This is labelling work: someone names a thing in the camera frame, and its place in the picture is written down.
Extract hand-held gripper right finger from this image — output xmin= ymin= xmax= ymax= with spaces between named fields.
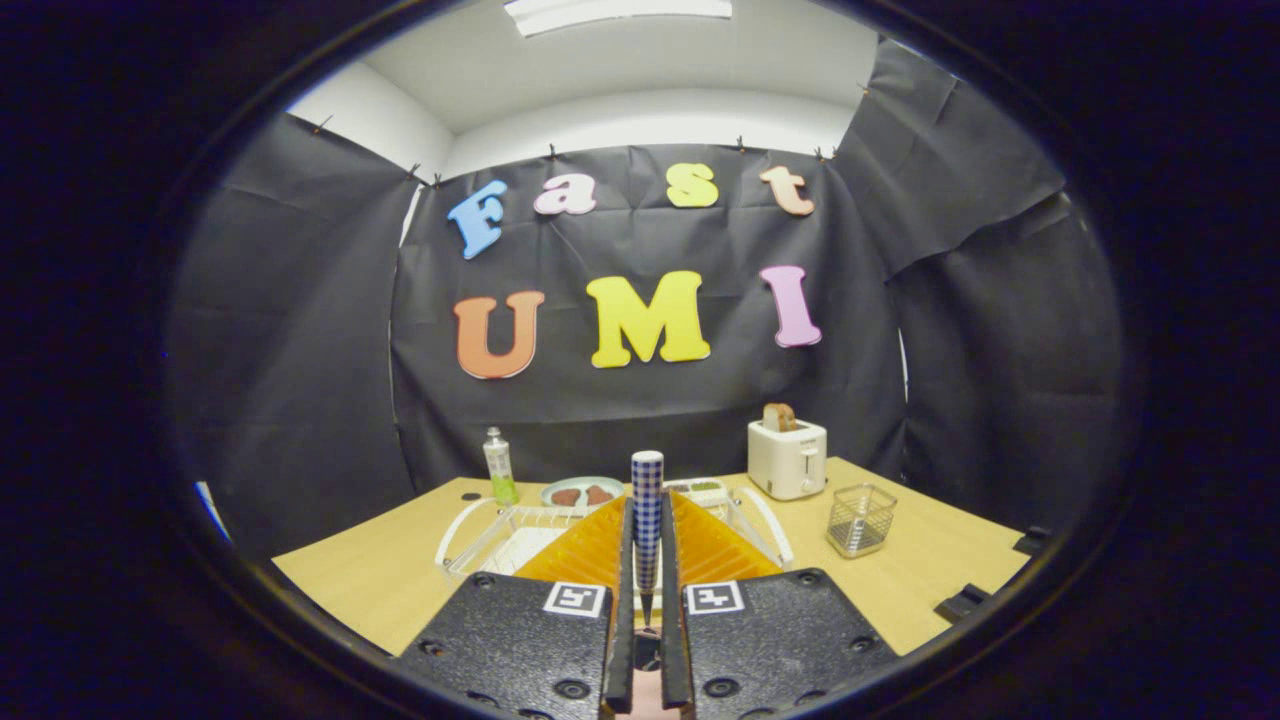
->
xmin=660 ymin=490 xmax=901 ymax=720

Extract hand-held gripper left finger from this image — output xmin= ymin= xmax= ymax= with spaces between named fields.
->
xmin=395 ymin=495 xmax=636 ymax=720

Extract pink plate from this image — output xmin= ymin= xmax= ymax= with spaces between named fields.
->
xmin=630 ymin=668 xmax=666 ymax=720

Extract blue checkered handle spoon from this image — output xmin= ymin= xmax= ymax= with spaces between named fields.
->
xmin=631 ymin=450 xmax=665 ymax=629

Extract white dish rack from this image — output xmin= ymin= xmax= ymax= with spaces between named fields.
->
xmin=434 ymin=495 xmax=795 ymax=591

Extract clear wire basket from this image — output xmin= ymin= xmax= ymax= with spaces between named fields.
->
xmin=826 ymin=484 xmax=899 ymax=559

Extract pale green plate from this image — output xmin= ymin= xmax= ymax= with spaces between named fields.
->
xmin=541 ymin=476 xmax=626 ymax=508

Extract white toaster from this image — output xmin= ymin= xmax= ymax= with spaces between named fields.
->
xmin=747 ymin=418 xmax=829 ymax=502

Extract green drink bottle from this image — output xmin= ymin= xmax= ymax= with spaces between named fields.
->
xmin=483 ymin=427 xmax=520 ymax=506

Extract ceiling light panel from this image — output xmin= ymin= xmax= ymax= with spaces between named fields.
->
xmin=503 ymin=0 xmax=734 ymax=38

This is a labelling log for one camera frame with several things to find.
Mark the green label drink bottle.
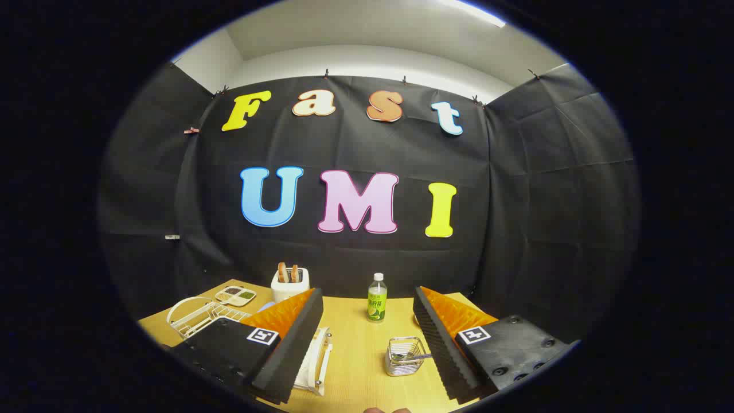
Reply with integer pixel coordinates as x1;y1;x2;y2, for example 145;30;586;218
368;273;388;323

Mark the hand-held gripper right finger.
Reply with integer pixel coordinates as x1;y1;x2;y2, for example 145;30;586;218
413;286;580;405

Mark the white wire dish rack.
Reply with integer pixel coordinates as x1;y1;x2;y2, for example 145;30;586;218
166;297;333;396

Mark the metal wire basket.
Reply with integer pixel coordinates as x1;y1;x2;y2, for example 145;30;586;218
385;337;428;377

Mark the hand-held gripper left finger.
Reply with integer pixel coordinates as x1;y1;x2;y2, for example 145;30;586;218
170;288;325;406

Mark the black backdrop cloth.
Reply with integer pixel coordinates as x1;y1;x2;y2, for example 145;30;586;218
97;62;640;345

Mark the small divided seasoning tray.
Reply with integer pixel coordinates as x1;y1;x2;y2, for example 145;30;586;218
215;286;257;307

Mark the white toaster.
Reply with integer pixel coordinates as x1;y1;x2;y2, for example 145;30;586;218
271;267;310;303

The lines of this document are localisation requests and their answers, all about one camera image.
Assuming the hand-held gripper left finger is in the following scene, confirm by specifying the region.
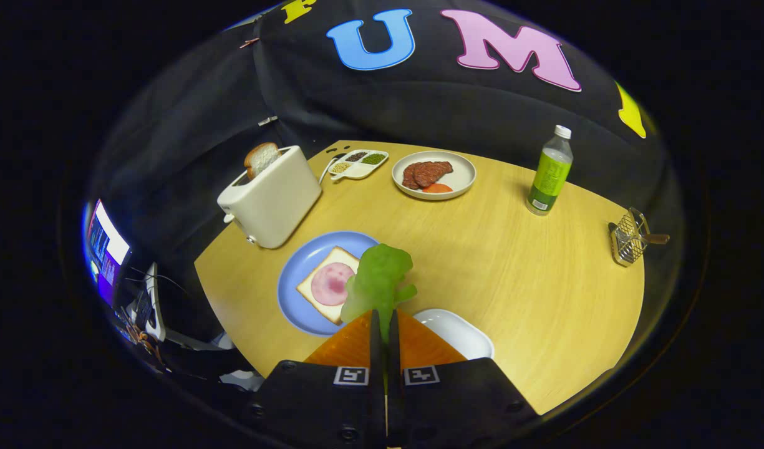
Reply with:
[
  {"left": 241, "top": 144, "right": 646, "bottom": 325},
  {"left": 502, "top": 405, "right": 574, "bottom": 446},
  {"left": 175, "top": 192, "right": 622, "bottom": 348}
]
[{"left": 248, "top": 310, "right": 385, "bottom": 449}]

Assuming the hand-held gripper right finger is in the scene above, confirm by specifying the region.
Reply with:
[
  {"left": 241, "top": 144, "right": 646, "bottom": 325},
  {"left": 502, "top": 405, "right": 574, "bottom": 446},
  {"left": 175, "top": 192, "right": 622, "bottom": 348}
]
[{"left": 387, "top": 310, "right": 538, "bottom": 449}]

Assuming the green lettuce leaf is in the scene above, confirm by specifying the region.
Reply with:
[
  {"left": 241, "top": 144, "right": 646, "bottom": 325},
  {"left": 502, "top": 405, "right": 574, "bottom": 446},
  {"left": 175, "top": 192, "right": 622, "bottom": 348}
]
[{"left": 340, "top": 243, "right": 418, "bottom": 340}]

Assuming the bread slice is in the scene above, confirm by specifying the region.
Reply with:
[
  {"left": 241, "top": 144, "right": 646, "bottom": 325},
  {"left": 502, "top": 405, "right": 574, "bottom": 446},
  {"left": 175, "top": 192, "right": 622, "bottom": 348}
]
[{"left": 244, "top": 142, "right": 281, "bottom": 180}]

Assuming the white rectangular plate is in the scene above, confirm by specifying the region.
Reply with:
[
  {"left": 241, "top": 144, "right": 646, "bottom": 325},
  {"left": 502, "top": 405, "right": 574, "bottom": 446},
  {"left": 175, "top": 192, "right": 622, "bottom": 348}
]
[{"left": 413, "top": 308, "right": 495, "bottom": 360}]

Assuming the pink ham slice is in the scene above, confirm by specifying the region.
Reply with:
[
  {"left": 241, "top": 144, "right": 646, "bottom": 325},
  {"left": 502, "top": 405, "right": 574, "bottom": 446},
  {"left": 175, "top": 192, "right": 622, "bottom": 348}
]
[{"left": 311, "top": 262, "right": 355, "bottom": 306}]

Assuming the square toast slice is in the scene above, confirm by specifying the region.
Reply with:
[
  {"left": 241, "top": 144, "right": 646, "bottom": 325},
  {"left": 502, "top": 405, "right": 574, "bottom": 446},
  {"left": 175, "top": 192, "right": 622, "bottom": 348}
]
[{"left": 296, "top": 246, "right": 361, "bottom": 326}]

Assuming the blue plate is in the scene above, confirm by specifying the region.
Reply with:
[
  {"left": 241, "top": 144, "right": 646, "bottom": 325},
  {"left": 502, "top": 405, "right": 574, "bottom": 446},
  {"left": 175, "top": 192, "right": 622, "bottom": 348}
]
[{"left": 277, "top": 231, "right": 380, "bottom": 337}]

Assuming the white divided dish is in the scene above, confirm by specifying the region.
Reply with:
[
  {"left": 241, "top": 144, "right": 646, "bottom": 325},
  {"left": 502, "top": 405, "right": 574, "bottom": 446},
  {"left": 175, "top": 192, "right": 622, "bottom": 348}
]
[{"left": 327, "top": 149, "right": 389, "bottom": 181}]

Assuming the white toaster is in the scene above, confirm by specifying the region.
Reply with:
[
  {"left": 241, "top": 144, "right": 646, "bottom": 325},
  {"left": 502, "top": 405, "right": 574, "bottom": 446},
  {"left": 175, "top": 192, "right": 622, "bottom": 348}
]
[{"left": 217, "top": 145, "right": 323, "bottom": 250}]

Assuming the round white plate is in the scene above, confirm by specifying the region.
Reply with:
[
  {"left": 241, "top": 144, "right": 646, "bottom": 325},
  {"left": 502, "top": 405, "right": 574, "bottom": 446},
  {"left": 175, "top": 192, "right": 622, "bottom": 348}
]
[{"left": 392, "top": 150, "right": 476, "bottom": 201}]

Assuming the white stand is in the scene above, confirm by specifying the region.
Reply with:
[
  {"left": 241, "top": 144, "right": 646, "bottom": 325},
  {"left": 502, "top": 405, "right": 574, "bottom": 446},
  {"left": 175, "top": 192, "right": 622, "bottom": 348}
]
[{"left": 142, "top": 262, "right": 168, "bottom": 342}]

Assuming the green label bottle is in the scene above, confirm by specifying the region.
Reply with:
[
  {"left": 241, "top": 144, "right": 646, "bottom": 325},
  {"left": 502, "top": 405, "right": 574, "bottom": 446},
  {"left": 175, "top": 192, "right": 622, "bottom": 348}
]
[{"left": 525, "top": 125, "right": 574, "bottom": 216}]

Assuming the black backdrop cloth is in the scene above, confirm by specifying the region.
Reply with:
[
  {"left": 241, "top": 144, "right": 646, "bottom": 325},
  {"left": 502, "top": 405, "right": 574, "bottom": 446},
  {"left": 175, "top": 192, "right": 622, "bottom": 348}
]
[{"left": 89, "top": 0, "right": 675, "bottom": 294}]

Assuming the computer monitor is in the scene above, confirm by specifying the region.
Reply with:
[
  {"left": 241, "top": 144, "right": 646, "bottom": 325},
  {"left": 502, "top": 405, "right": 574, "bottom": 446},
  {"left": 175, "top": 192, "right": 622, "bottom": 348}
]
[{"left": 84, "top": 200, "right": 133, "bottom": 306}]

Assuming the white toaster cable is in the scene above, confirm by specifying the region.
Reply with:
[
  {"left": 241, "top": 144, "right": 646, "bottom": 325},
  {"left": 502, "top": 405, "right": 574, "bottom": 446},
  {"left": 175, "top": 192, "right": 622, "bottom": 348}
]
[{"left": 318, "top": 156, "right": 345, "bottom": 185}]

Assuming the wire basket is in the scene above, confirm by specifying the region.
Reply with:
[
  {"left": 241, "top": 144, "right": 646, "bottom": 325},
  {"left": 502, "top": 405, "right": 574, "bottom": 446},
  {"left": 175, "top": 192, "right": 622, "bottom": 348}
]
[{"left": 608, "top": 207, "right": 650, "bottom": 268}]

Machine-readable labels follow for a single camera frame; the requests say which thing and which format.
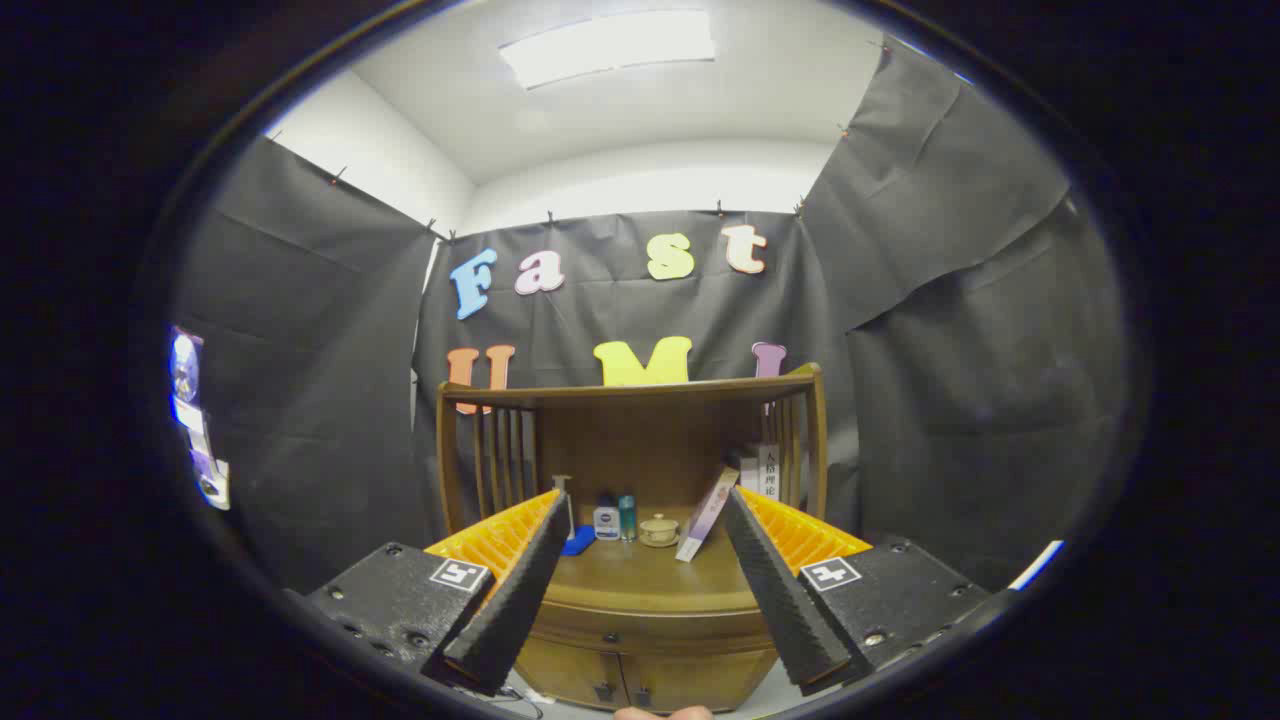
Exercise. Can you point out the wooden drawer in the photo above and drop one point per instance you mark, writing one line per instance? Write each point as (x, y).
(690, 625)

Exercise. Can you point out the blue folded cloth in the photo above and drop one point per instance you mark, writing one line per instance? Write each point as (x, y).
(580, 542)

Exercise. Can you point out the teal transparent bottle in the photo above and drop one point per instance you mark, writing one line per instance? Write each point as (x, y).
(627, 520)

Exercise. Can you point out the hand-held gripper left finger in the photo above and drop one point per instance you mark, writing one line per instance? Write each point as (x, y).
(520, 600)

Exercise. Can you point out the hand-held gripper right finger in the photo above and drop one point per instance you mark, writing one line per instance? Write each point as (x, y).
(785, 600)

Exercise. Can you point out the ceiling light panel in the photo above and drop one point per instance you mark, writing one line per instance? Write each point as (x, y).
(610, 45)

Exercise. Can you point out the white bottle with blue cap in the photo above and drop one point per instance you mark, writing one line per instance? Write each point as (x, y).
(606, 523)

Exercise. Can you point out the pink purple book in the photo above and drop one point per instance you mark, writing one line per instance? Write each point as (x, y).
(705, 515)

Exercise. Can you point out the white book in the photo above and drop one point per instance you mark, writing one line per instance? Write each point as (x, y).
(768, 475)

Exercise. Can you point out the wooden cabinet with slatted hutch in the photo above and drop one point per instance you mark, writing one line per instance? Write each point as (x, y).
(650, 440)

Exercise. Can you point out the white shelf with colourful items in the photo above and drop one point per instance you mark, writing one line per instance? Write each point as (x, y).
(185, 370)

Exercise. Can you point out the white pump bottle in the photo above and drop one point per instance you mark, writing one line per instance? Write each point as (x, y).
(569, 515)

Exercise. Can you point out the beige lidded tea cup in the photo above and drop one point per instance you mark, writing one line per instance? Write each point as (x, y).
(659, 530)

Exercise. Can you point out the wooden countertop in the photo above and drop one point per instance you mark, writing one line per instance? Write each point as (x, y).
(640, 575)

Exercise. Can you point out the wooden cabinet door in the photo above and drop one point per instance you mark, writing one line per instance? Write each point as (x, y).
(570, 675)
(700, 680)

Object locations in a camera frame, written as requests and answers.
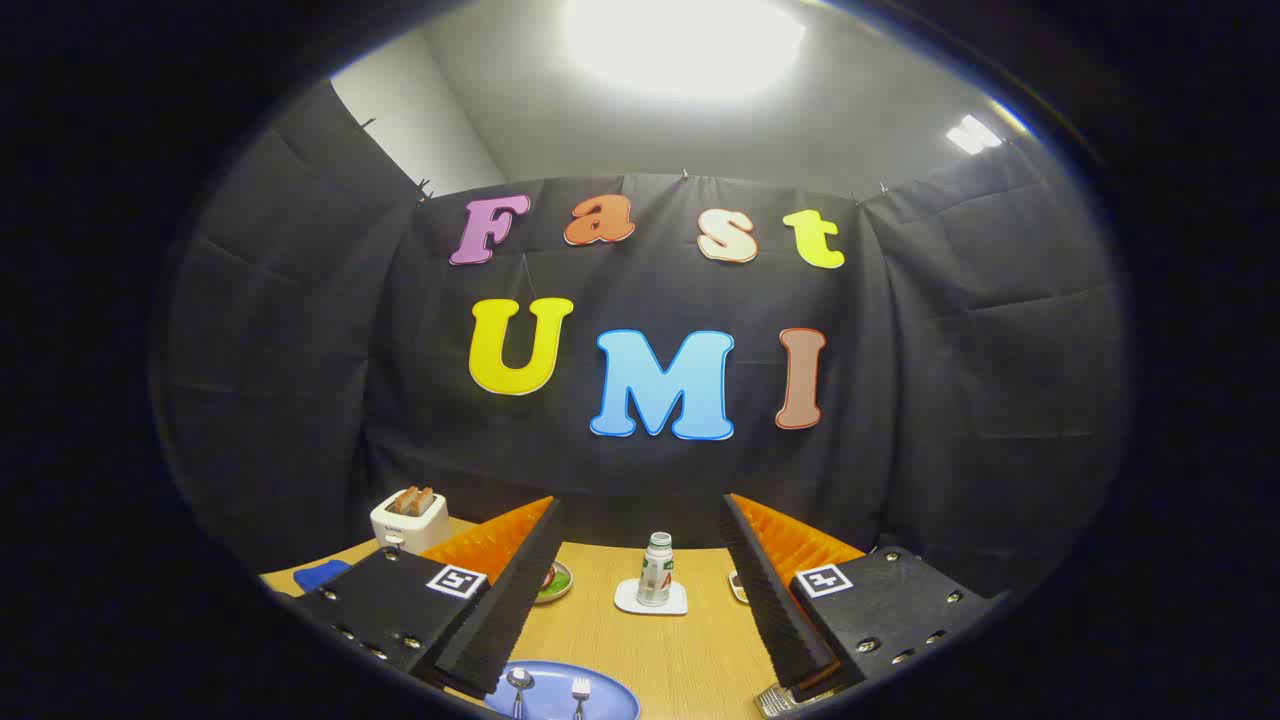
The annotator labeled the metal wire drain basket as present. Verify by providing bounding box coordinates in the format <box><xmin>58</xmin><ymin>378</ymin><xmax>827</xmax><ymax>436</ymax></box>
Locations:
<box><xmin>755</xmin><ymin>683</ymin><xmax>811</xmax><ymax>719</ymax></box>

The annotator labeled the blue round plate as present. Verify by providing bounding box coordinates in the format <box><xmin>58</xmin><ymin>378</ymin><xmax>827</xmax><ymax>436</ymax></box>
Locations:
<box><xmin>485</xmin><ymin>660</ymin><xmax>641</xmax><ymax>720</ymax></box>

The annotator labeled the small ceiling light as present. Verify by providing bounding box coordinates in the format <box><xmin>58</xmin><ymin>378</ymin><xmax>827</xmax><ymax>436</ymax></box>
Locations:
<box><xmin>946</xmin><ymin>114</ymin><xmax>1004</xmax><ymax>156</ymax></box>

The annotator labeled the white toaster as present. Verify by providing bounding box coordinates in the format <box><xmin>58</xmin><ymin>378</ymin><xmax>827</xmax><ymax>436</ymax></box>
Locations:
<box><xmin>370</xmin><ymin>490</ymin><xmax>451</xmax><ymax>554</ymax></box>

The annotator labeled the round ceiling lamp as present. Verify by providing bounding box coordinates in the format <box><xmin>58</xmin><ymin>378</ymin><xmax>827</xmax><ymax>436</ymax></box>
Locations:
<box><xmin>565</xmin><ymin>0</ymin><xmax>806</xmax><ymax>101</ymax></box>

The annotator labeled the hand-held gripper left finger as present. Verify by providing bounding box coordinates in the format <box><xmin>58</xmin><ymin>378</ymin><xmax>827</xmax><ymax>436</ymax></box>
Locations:
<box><xmin>290</xmin><ymin>495</ymin><xmax>563</xmax><ymax>701</ymax></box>

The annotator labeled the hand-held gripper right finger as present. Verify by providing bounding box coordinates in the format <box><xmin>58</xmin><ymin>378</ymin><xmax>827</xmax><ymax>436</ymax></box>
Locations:
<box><xmin>720</xmin><ymin>493</ymin><xmax>1006</xmax><ymax>701</ymax></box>

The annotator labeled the white bottle with green label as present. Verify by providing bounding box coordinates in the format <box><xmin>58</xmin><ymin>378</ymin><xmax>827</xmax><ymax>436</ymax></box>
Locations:
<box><xmin>637</xmin><ymin>532</ymin><xmax>676</xmax><ymax>608</ymax></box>

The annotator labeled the white coaster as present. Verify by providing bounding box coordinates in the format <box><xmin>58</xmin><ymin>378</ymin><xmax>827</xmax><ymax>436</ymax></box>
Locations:
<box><xmin>614</xmin><ymin>578</ymin><xmax>689</xmax><ymax>616</ymax></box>

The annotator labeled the blue folded towel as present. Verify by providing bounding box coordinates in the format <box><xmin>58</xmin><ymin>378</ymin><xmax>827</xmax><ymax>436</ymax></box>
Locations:
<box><xmin>293</xmin><ymin>560</ymin><xmax>351</xmax><ymax>594</ymax></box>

·····

### WHAT IS BEING ASKED
In the answer, set down only the lines from the opening line of the listing through the line that holds "Extract white toaster", exactly as they appear, minus the pictures.

### THE ANSWER
This is labelling work: someone names a thing in the camera frame, and its place in the picture is written down.
Extract hand-held gripper right finger from this image — output xmin= ymin= xmax= ymax= with spaces between named fields.
->
xmin=660 ymin=490 xmax=901 ymax=720

Extract hand-held gripper left finger from this image — output xmin= ymin= xmax= ymax= with spaces between named fields.
->
xmin=395 ymin=495 xmax=636 ymax=720

Extract pink plate from this image — output xmin= ymin= xmax= ymax= with spaces between named fields.
->
xmin=630 ymin=668 xmax=666 ymax=720

Extract blue checkered handle spoon from this image — output xmin= ymin= xmax= ymax= with spaces between named fields.
->
xmin=631 ymin=450 xmax=665 ymax=629

Extract white dish rack from this image — output xmin= ymin= xmax= ymax= with spaces between named fields.
->
xmin=434 ymin=495 xmax=795 ymax=591

Extract clear wire basket from this image — output xmin= ymin= xmax= ymax= with spaces between named fields.
->
xmin=826 ymin=484 xmax=899 ymax=559

Extract pale green plate from this image — output xmin= ymin= xmax= ymax= with spaces between named fields.
->
xmin=541 ymin=476 xmax=626 ymax=508

Extract white toaster from this image — output xmin= ymin= xmax= ymax= with spaces between named fields.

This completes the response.